> _Exercise description_:
Output every line below as it stands, dropping only the images.

> _Data provided_:
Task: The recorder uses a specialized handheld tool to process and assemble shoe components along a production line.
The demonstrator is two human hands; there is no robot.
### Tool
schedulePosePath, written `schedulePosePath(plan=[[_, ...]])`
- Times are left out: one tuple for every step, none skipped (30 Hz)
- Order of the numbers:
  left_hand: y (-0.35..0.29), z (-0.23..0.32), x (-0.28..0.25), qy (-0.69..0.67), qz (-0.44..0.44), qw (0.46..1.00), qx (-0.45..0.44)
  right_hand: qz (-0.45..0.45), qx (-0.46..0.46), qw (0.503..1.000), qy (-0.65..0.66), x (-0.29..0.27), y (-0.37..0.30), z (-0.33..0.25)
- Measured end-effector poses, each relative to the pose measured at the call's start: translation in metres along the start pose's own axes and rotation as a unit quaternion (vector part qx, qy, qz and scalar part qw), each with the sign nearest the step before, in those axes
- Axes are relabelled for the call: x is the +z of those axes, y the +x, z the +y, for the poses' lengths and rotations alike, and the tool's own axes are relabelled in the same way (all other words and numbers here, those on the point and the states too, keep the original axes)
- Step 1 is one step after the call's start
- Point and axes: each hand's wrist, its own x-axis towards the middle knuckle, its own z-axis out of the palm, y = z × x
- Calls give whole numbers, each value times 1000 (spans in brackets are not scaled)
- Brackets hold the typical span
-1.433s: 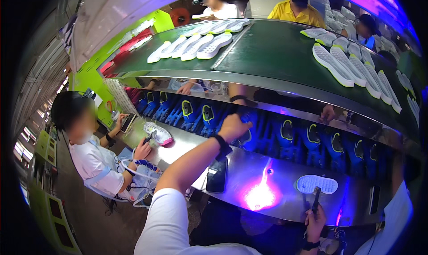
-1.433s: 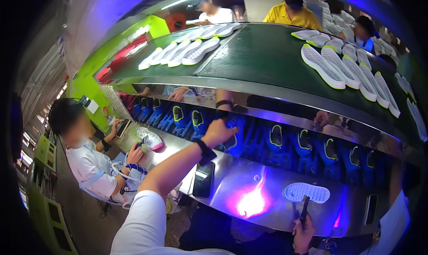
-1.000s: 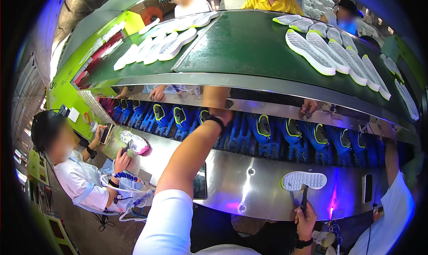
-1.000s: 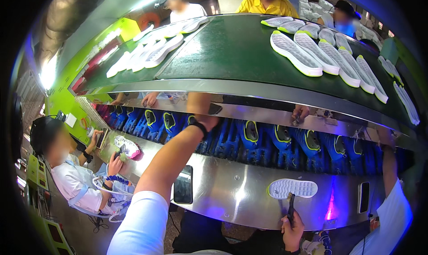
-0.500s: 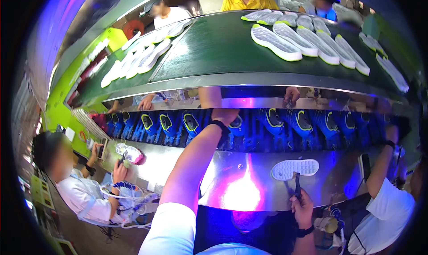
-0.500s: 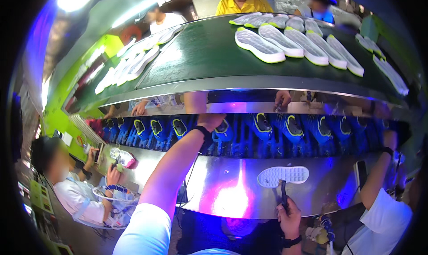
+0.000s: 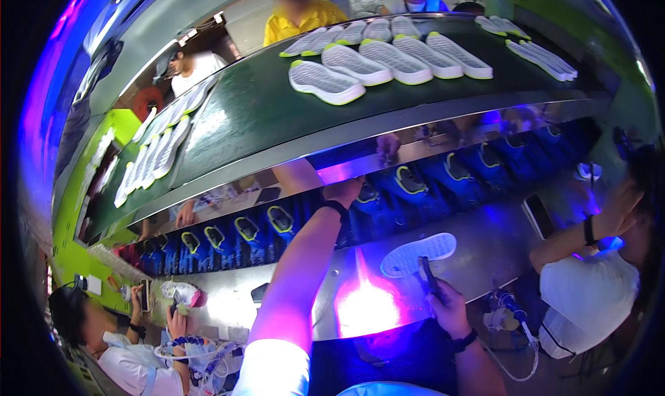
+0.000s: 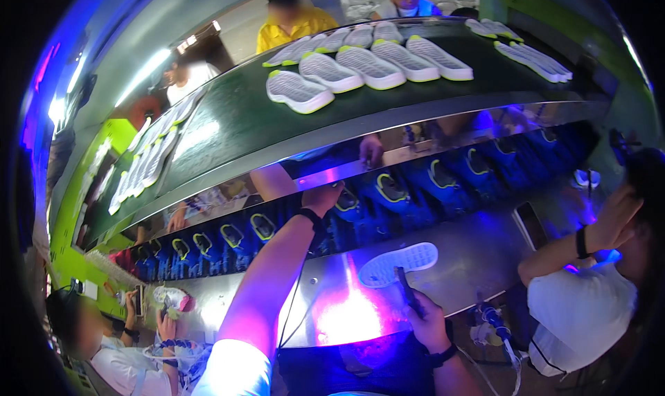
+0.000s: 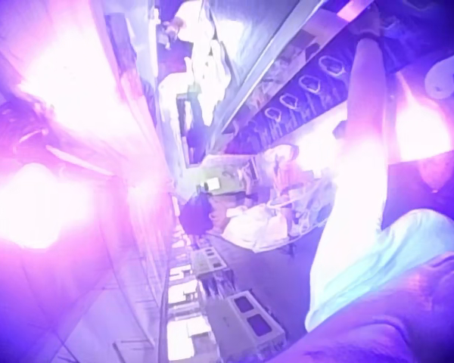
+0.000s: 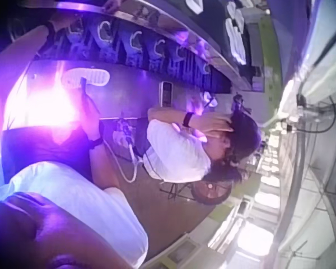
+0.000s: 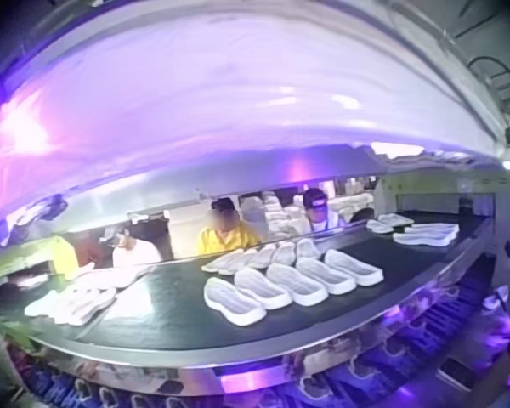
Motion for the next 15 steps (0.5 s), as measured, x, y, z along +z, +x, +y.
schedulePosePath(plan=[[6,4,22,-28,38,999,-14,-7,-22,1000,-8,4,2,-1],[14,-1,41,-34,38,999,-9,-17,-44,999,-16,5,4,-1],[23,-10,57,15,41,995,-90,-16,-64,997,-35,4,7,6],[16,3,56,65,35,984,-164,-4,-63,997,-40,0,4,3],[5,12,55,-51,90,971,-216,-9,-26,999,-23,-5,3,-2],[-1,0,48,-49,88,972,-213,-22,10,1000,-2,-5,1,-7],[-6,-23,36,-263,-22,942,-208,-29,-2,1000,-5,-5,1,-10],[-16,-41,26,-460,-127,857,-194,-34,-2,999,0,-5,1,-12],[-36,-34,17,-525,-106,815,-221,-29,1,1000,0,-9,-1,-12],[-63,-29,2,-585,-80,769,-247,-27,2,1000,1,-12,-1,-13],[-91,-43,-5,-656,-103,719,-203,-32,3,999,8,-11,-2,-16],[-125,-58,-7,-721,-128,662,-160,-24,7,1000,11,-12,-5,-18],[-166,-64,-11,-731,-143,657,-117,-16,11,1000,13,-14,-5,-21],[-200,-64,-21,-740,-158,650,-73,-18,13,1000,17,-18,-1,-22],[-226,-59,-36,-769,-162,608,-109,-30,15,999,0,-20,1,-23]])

> _Task solution_:
Task: The recorder uses a specialized handheld tool to process and assemble shoe components along a production line.
The demonstrator is two human hands; there is no robot.
### Tool
schedulePosePath, written `schedulePosePath(plan=[[_, ...]])`
- Times are left out: one tuple for every step, none skipped (30 Hz)
- Order of the numbers:
  left_hand: y (-0.35..0.29), z (-0.23..0.32), x (-0.28..0.25), qy (-0.69..0.67), qz (-0.44..0.44), qw (0.46..1.00), qx (-0.45..0.44)
  right_hand: qz (-0.45..0.45), qx (-0.46..0.46), qw (0.503..1.000), qy (-0.65..0.66), x (-0.29..0.27), y (-0.37..0.30), z (-0.33..0.25)
- Measured end-effector poses, each relative to the pose measured at the call's start: translation in metres along the start pose's own axes and rotation as a unit quaternion (vector part qx, qy, qz and scalar part qw), each with the sign nearest the step before, in those axes
- Axes are relabelled for the call: x is the +z of those axes, y the +x, z the +y, for the poses' lengths and rotations alike, and the tool's own axes are relabelled in the same way (all other words and numbers here, those on the point and the states too, keep the original axes)
- Step 1 is one step after the call's start
- Point and axes: each hand's wrist, its own x-axis towards the middle knuckle, its own z-axis out of the palm, y = z × x
- Calls give whole numbers, each value times 1000 (spans in brackets are not scaled)
- Brackets hold the typical span
-1.433s: 
-1.433s: 
-1.000s: 
-1.000s: 
-0.500s: 
-0.500s: 
+0.000s: 
+0.000s: 
+0.000s: 
+0.000s: 
+0.000s: 
Motion for the next 15 steps (0.5 s), as measured, x, y, z along +z, +x, +y.
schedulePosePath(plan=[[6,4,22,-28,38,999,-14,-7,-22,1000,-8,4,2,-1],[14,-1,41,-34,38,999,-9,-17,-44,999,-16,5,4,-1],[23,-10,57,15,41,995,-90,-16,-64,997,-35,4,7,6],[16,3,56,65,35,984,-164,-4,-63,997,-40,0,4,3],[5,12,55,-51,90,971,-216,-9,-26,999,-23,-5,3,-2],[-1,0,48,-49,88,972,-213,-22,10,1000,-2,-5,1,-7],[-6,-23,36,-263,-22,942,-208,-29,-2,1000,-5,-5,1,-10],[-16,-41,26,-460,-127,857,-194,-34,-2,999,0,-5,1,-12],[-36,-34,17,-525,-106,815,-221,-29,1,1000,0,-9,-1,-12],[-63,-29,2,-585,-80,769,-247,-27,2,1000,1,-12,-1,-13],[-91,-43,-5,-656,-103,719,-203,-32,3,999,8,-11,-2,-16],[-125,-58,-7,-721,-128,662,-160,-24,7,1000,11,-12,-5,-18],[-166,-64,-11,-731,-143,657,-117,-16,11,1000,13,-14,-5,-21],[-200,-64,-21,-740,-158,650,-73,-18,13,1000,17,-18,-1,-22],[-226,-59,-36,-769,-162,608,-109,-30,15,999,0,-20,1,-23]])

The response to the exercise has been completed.